- Born: April 15, 1925 Near Kimbeto, New Mexico, United States
- Died: February 9, 2008 (aged 82) Phoenix, Arizona, United States
- Parent: Julian Sandoval

= Merril Sandoval =

Navajo code talker (1925–2008)

Merril L. Sandoval (April 18, 1925 – February 9, 2008) was an American Navajo World War II veteran and a member of the Navajo Code Talkers, a group of United States Marines who transmitted important messages in their native Navajo language in order to stop the Japanese from intercepting sensitive material. Sandoval took part in every Marine landing in the Pacific Ocean theater of World War II from 1943 until 1945.

==Early life==
Merril Sandoval was born on April 18, 1925, in Nageezi, New Mexico. His first language was Navajo. He was later enrolled at Farmington Methodist Mission School in Farmington, New Mexico, where he was taught English and other subjects meant to Americanize himself and other Navajos.
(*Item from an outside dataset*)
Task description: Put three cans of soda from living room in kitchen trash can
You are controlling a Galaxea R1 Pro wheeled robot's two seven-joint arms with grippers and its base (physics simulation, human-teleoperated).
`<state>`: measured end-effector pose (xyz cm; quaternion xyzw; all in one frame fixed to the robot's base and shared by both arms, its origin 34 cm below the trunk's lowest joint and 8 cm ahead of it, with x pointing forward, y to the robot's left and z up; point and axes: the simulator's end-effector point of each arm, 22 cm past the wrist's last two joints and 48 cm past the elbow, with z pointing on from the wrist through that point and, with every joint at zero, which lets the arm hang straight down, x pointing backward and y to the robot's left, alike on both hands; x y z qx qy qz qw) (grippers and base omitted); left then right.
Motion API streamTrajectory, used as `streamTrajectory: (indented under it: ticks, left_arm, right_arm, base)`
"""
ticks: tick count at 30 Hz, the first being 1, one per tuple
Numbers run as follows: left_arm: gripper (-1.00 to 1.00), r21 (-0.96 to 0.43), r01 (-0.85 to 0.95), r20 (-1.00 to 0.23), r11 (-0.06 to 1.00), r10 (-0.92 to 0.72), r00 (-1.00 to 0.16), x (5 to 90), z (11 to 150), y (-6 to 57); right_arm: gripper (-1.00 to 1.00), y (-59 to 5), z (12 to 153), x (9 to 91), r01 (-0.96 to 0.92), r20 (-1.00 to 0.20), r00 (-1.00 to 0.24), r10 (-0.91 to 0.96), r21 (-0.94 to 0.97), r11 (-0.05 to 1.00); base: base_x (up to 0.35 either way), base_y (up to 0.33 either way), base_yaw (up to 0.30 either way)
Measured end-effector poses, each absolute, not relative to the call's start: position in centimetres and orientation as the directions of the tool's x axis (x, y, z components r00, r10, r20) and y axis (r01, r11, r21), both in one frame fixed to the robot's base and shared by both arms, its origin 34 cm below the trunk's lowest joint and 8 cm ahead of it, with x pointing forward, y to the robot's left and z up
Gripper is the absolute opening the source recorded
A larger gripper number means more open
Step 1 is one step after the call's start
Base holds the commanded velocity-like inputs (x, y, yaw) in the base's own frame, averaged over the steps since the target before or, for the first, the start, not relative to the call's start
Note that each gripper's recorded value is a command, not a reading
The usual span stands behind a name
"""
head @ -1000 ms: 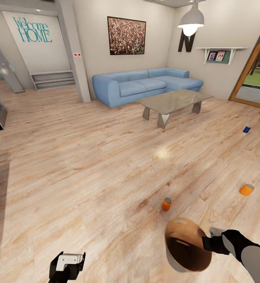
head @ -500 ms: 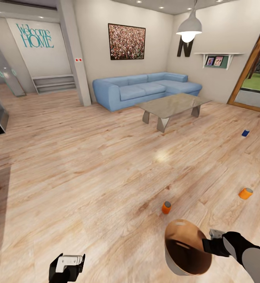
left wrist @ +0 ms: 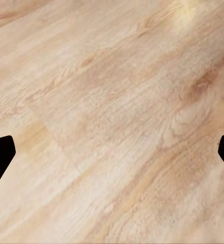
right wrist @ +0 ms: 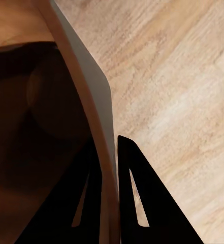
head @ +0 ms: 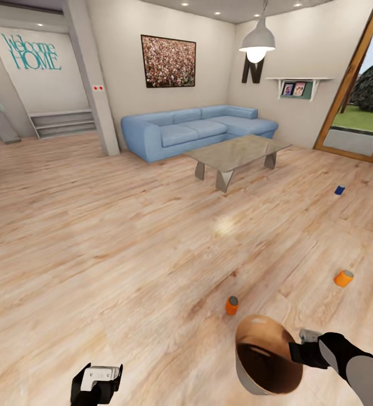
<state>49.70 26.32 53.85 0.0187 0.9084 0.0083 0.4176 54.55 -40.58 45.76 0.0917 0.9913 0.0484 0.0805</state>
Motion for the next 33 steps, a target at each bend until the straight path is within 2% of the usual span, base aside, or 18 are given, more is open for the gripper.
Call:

Sandoval's maternal, or first, clan was Zuni Edgewater clan (Naashtʼézhí Tábąąhá), and his paternal, or second, clan was Red Bottom People clan (Tl'aashchi'l).

==Navajo Code Talkers==
Sandoval was only a freshman in high school when he was first approached by United States Marine recruiters. His brother, Samuel, enlisted. However, Sandoval's father, Julian Sandoval, insisted that Sandoval, who was then sixteen years old, was too young to join the Marines. Sandoval was allowed to join the Marines by his father one year later. He never worked with his brother, Samuel, who was also a code talker during the war.

Sandoval boarded a train to Santa Fe, New Mexico, when he was 17 years old, where he enlisted in the United States Marine Corps in 1943. He completed boot camp in San Diego before being transferred to Camp Pendleton's Radio Communication School, where he was trained to become a code talker.

He was initially sent to Hawaii by the Marines. Throughout World War II, Sandoval served with both the 2nd and 5th Marine Divisions. Sandoval's main mission was to remain behind the front lines in order to translate reports from two-man code talker teams in other parts of the battlefield. He then sent the messages, which were encoded in Navajo, back to United States commanders who were based on Hawaii. He also had the responsibility of passing orders to Marines on the front lines.

Sandoval saw action in Iwo Jima, Saipan and Allied occupied Japan. During the Battle of Iwo Jima, Sandoval's landing craft was hit by enemy fire. He and his radio company were thrown into the Pacific Ocean. He managed to swim approximately 100 yards to the Iwo Jima beach, where he survived a constant barrage of shelling by the Japanese for the next twenty-four hours.

Sandoval was honorably discharged from the military in March 1946 as a U.S. Marine corporal. He returned to the United States in order to finish high school. Sandoval and other Code Talkers were ordered to keep their work in the Pacific a secret following the war. His own family did not learn about the importance of his missions until information concerning the Navajo Code Talkers was declassified in 1968.

==Post World War II==
Sandoval married Lorraine Humetewa Shingoitewa in July 1951. They had five children.

Soon after his marriage, he took a job as a machinist at the Garrett AiResearch facility in Phoenix, Arizona, where he worked for 15 years. He and his family moved to Lorraine's hometown of Tuba City, Arizona, on the Navajo Nation in 1963, where he joined the Navajo Tribal Police Force, which he served in for three years. He then became a legal advocate for D.N.A. Legal Services, a nonprofit law firm. He retired from the organization after 23 years. Sandoval then worked as an interpreter for the Navajo legal courts for an additional sixteen years.

==Traveling Years==
As an elderly man, Merril traveled across the country to share his personal story and experiences as a Navajo Code Talker with the US Marine Corps. He continued to travel up until Fall 2007.

==Death==
Merril Sandoval died on February 9, 2008, at the age of 82 at St. Joseph's Hospital and Medical Center in Phoenix. He had been in failing health for the preceding year. He and his wife of 56 years, Lorraine, had been residents of Tuba City, Arizona, for many years. He was survived by his wife and four of their five children. He had 17 grandchildren, 22 great-grandchildren and one great-great grandchild.

Sandoval received a full military burial in Flagstaff, Arizona. Navajo President Joe Shirley, Jr. ordered flags to be flown at half staff from February 13 to 16 in his honor.